Return every line from the one with "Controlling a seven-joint" through the one with "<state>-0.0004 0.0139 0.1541", inclusive, exactly as it appears below.

(Beginning of Dataset records)

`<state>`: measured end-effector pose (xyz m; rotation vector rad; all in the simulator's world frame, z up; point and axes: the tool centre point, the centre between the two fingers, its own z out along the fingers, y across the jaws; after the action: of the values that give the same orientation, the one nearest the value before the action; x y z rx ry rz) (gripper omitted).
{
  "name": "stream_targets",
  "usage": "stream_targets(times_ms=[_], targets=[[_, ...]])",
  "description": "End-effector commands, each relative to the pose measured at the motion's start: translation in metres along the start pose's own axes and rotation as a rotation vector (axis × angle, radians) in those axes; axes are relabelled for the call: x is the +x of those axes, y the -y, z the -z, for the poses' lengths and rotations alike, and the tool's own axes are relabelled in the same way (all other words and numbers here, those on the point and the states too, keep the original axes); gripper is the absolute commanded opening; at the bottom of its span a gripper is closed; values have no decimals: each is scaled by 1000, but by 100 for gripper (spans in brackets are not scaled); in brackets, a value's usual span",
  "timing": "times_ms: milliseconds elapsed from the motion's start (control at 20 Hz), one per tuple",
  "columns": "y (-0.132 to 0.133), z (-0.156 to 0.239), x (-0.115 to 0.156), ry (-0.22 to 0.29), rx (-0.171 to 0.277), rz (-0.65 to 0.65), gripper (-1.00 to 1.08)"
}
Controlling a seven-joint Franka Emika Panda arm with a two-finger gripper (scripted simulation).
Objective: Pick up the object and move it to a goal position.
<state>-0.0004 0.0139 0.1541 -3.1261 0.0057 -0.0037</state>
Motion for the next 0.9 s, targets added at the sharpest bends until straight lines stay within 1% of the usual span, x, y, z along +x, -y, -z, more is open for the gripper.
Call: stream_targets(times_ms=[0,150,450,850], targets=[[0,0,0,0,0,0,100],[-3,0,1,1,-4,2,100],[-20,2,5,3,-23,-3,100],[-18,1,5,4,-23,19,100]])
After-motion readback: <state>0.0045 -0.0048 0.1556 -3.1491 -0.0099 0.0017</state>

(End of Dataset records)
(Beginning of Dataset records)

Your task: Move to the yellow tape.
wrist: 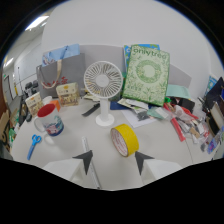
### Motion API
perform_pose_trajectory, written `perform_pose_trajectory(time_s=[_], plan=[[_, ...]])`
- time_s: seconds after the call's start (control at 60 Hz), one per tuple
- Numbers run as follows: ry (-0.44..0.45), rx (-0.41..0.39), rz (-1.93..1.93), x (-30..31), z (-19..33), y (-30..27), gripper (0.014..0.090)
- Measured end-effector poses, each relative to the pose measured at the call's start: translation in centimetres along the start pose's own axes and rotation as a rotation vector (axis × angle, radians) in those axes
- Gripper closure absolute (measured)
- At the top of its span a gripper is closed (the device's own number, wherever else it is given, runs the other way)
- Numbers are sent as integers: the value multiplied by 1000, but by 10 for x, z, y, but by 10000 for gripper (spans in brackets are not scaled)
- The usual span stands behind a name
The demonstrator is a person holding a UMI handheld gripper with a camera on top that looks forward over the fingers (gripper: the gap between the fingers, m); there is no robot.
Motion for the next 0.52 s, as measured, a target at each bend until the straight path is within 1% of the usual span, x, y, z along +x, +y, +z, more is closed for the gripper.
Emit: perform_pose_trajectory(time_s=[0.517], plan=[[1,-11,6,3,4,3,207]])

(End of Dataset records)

(Exercise solution)
Controlling a seven-joint Franka Emika Panda arm with a two-finger gripper (scripted simulation).
Objective: Pick up the object and move it to a goal position.
<state>-0.0004 0.0139 0.1541 -3.1261 0.0057 -0.0037</state>

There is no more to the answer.